- **What the task asks**: Please copy out every line in the records below that includes the word "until".
== Data
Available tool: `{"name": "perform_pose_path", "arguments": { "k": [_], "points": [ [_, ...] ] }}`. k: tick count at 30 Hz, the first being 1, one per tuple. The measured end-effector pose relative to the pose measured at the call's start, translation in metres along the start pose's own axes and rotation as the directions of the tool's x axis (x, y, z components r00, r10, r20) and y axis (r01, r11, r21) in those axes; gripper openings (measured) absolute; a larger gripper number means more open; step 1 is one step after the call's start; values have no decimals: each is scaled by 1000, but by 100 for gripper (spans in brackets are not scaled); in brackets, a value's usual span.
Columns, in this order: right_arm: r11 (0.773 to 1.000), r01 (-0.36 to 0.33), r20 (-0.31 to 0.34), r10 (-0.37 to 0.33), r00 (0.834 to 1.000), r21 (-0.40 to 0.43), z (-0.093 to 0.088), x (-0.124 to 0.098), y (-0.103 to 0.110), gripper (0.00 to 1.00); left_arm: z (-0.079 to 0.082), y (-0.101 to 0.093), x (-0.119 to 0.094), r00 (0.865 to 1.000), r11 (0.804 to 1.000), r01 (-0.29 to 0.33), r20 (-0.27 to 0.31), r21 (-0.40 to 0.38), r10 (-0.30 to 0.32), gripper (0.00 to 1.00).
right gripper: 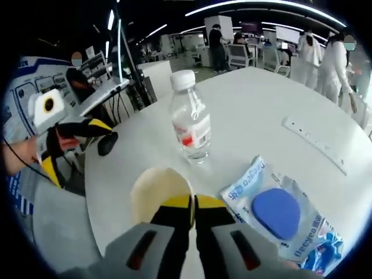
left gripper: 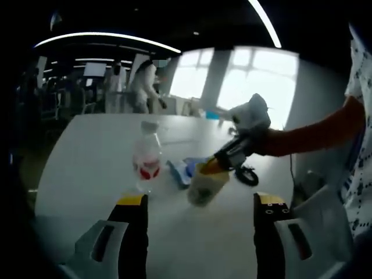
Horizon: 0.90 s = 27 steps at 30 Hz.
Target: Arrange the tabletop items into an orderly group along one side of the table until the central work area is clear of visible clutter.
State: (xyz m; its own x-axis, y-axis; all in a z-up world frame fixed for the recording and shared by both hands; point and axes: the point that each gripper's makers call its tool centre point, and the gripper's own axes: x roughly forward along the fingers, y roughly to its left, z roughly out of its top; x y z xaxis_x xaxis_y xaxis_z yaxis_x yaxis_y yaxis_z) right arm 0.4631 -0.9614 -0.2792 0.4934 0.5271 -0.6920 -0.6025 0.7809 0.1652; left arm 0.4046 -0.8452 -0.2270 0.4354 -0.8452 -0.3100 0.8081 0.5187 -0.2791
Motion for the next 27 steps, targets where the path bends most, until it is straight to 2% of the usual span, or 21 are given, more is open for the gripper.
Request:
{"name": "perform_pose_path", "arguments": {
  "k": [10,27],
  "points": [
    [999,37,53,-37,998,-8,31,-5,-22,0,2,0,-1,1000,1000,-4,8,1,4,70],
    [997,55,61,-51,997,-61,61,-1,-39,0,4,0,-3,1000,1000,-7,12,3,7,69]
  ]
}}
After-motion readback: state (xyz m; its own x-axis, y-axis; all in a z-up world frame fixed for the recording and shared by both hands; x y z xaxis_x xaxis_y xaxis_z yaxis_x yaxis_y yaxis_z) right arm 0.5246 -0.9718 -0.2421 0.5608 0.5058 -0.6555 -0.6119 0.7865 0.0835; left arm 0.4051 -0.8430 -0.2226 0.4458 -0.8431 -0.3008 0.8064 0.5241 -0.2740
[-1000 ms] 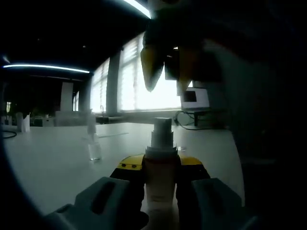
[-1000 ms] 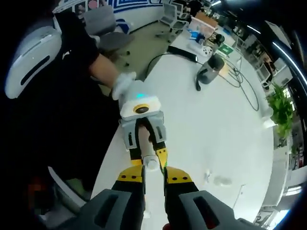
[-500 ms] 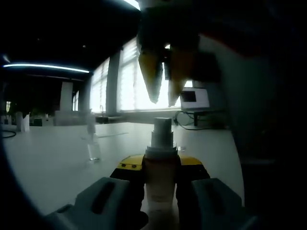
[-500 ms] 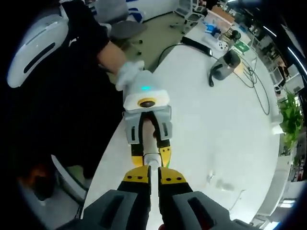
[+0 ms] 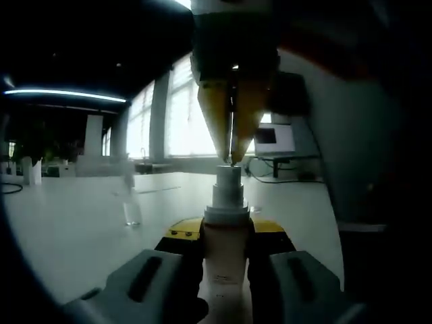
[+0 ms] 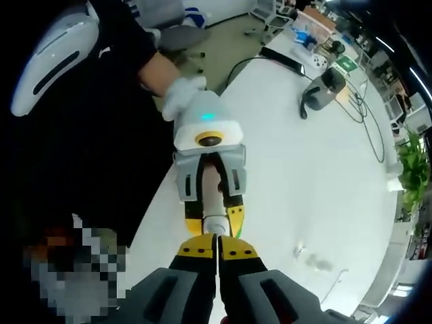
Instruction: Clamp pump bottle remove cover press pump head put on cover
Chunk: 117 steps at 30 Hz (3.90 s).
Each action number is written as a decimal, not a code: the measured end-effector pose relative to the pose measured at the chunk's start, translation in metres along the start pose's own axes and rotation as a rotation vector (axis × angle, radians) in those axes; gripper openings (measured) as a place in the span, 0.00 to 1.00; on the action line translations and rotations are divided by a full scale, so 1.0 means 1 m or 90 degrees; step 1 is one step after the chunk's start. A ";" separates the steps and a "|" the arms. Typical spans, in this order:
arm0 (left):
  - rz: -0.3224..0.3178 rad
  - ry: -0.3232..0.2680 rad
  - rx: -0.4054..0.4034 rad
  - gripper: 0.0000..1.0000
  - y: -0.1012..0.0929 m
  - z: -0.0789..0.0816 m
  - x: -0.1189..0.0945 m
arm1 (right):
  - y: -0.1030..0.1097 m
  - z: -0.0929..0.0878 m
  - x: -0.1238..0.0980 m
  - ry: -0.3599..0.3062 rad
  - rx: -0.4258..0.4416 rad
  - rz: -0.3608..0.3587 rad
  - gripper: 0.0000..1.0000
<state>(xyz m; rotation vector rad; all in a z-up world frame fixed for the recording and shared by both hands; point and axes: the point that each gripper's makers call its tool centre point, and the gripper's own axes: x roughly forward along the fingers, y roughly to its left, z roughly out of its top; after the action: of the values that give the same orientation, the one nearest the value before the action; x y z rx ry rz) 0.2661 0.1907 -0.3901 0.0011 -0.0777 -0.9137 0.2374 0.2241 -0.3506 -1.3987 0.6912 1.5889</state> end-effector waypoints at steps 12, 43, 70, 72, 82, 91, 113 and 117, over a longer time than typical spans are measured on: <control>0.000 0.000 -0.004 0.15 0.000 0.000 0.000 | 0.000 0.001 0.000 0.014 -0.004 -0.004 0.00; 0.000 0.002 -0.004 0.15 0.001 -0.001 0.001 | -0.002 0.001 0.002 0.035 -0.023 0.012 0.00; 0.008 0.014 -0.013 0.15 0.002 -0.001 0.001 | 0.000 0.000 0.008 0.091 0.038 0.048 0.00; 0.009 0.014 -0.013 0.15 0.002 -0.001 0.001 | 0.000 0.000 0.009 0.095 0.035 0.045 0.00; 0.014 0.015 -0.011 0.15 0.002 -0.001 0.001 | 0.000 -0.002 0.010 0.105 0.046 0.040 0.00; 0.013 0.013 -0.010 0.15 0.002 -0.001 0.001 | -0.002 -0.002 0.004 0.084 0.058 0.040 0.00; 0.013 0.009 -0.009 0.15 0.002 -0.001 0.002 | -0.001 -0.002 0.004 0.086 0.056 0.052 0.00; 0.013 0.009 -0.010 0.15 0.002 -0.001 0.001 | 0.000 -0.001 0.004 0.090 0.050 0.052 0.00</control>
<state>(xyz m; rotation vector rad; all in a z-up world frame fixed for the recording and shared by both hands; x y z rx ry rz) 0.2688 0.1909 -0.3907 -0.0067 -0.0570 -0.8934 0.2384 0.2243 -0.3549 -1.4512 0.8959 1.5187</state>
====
- **Your response**:
Target: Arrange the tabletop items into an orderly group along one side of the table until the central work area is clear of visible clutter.
Motion for the next 27 steps, targets where the path bends most, until it is straight to 2% of the usual span, or 21 are given, more is open for the gripper.

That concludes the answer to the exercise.